## How to complete this task
Only lines holding the word "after" are wanted. Copy them from the listing below.
START Collected data
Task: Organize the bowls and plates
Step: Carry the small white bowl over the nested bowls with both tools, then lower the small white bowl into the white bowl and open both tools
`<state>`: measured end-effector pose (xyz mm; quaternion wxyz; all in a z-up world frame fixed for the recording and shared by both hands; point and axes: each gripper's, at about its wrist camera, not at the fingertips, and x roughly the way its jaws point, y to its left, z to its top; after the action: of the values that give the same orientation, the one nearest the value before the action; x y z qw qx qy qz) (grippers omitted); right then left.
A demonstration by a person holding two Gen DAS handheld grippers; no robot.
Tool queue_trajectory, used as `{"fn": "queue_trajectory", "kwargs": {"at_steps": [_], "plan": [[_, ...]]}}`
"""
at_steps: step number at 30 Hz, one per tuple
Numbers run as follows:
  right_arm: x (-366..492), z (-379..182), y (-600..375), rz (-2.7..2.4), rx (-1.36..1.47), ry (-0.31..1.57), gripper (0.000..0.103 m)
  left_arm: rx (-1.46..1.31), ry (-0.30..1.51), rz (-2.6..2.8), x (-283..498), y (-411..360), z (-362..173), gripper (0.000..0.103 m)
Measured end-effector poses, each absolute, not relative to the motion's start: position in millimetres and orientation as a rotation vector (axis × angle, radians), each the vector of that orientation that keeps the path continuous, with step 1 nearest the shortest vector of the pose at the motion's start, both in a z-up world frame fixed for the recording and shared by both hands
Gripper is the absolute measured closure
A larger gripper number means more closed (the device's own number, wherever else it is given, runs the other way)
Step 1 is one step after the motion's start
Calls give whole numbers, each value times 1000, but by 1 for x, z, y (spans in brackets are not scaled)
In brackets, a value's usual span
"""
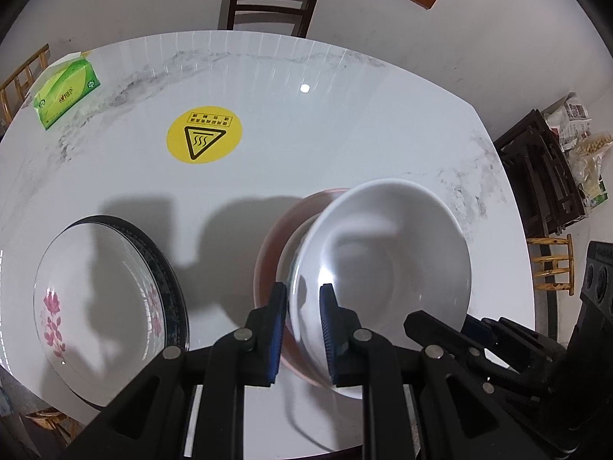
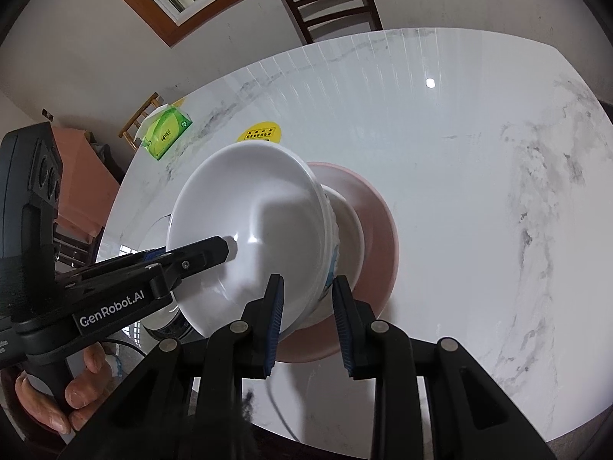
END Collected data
## Solution to the problem
`<state>`: measured end-effector pose (xyz mm; quaternion wxyz; all in a z-up world frame fixed for the recording and shared by both hands; point and axes: each gripper's, at about its wrist camera, not at the fingertips, and x roughly the way its jaws point, y to its left, z to its top; after the action: of the values that give the same orientation, the one nearest the value before the action; x y z qw qx qy qz) (grippers omitted); right then left.
Step 1 is one step after the motion's start

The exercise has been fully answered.